__REQUIRED ACTION__
Lift out each line of the data that holds "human".

__Records from a data collection__
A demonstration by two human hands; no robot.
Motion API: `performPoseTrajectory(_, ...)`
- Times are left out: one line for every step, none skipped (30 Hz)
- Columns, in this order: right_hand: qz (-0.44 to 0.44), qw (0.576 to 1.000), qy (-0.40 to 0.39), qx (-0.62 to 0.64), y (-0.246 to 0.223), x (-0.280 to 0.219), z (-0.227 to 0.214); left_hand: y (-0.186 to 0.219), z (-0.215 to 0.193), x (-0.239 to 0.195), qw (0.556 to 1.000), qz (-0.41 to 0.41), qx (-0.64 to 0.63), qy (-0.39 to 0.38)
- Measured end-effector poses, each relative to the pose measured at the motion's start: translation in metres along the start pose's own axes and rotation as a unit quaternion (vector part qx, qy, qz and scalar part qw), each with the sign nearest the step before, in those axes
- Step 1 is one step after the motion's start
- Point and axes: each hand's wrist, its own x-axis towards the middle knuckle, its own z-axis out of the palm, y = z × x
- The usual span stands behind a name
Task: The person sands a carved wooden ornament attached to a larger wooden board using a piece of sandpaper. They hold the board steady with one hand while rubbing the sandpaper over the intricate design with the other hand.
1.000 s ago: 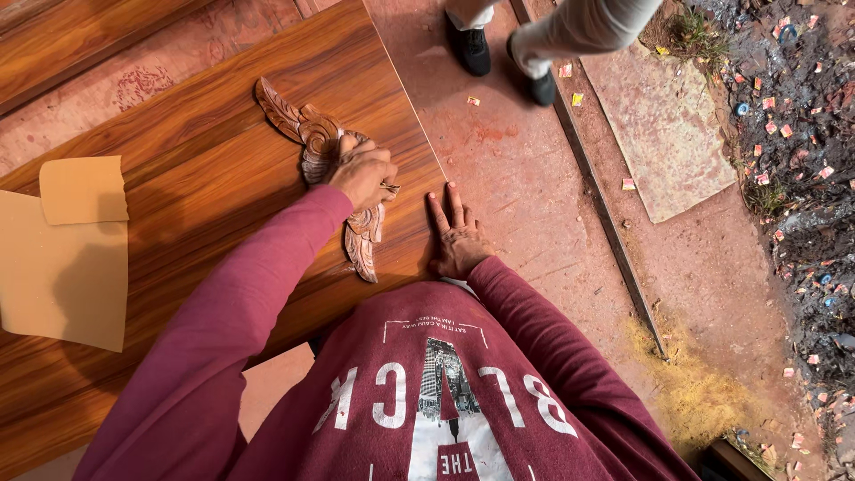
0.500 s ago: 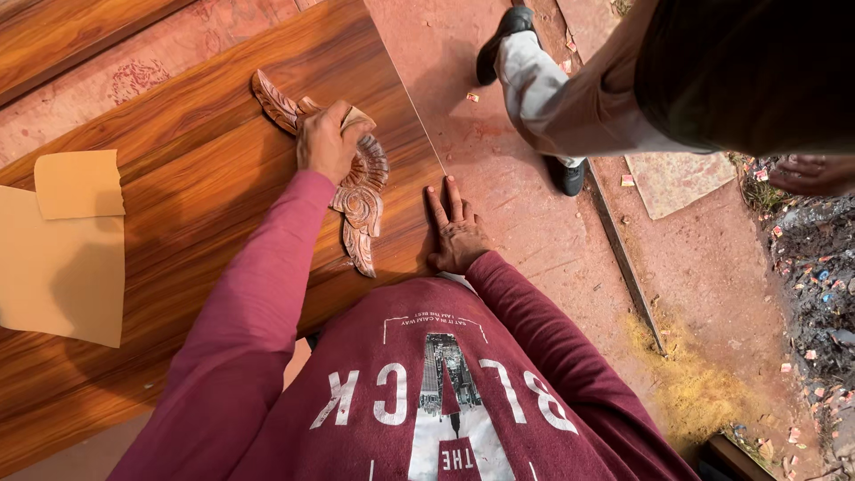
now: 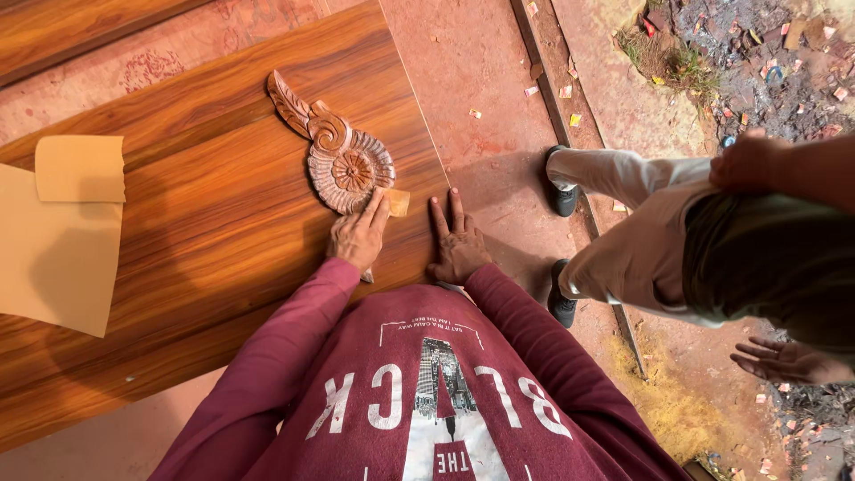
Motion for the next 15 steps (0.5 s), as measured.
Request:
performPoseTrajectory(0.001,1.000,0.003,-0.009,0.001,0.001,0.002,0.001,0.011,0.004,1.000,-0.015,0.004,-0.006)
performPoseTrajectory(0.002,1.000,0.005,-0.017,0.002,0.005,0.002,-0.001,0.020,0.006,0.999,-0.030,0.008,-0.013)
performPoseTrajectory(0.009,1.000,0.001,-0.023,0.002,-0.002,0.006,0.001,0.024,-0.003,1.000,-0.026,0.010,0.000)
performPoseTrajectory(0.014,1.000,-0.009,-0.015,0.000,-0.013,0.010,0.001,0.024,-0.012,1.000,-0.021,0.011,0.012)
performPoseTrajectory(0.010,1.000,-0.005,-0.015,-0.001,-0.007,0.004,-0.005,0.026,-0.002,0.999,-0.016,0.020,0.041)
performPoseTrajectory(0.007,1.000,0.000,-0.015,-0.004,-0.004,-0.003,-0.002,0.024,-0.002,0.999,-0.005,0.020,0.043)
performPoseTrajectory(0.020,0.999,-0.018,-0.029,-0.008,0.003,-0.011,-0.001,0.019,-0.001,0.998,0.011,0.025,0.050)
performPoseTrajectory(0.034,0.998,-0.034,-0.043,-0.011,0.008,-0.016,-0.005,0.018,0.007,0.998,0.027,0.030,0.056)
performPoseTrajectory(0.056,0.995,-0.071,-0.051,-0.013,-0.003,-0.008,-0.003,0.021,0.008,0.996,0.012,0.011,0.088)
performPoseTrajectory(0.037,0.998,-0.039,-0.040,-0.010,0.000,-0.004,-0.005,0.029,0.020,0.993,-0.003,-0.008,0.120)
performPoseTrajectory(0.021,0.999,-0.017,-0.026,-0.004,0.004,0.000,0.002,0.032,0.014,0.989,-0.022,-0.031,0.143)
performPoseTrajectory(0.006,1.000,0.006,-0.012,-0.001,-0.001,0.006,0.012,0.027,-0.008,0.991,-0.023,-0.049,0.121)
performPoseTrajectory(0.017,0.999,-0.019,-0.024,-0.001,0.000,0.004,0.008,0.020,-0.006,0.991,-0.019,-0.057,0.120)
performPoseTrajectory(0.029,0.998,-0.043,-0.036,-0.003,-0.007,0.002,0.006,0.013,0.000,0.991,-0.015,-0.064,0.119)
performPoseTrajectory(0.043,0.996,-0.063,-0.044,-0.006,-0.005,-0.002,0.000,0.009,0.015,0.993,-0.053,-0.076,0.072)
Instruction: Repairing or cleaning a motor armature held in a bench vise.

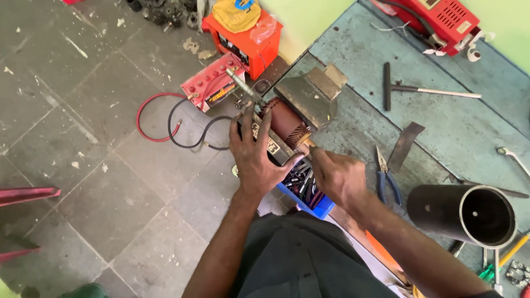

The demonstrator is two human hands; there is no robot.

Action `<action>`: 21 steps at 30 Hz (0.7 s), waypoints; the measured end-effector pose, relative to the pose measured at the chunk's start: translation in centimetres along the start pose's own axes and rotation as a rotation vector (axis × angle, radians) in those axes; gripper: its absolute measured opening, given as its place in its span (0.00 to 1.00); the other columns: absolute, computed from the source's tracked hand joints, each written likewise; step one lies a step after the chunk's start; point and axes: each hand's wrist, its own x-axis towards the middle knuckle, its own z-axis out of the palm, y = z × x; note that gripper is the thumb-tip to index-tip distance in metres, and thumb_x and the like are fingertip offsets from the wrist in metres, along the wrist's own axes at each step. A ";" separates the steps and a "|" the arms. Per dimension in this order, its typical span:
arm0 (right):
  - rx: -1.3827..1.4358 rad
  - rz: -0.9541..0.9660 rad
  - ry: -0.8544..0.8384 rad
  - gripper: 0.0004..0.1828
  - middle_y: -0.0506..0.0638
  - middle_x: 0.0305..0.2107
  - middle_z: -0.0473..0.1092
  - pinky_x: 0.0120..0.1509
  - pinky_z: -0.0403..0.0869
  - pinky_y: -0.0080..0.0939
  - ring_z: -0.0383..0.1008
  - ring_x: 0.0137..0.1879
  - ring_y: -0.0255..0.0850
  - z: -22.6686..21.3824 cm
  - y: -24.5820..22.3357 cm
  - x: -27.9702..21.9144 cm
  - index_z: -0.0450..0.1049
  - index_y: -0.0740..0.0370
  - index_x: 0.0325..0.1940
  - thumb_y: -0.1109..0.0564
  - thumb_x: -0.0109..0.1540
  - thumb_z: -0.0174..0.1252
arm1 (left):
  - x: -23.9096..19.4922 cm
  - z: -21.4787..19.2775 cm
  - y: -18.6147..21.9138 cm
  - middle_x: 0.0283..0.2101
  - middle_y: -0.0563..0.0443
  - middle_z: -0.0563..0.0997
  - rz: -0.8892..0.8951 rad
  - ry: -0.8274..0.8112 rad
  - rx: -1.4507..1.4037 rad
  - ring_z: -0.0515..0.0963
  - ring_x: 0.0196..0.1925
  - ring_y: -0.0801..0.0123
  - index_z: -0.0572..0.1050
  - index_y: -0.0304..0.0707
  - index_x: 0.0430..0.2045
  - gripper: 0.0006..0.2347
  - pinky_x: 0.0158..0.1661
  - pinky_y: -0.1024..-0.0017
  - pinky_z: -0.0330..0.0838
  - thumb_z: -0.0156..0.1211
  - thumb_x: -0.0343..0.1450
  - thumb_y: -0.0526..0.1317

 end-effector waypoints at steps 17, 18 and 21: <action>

__WRITTEN REPLY__
A demonstration by two human hands; no robot.
The demonstrator is two human hands; there is no robot.

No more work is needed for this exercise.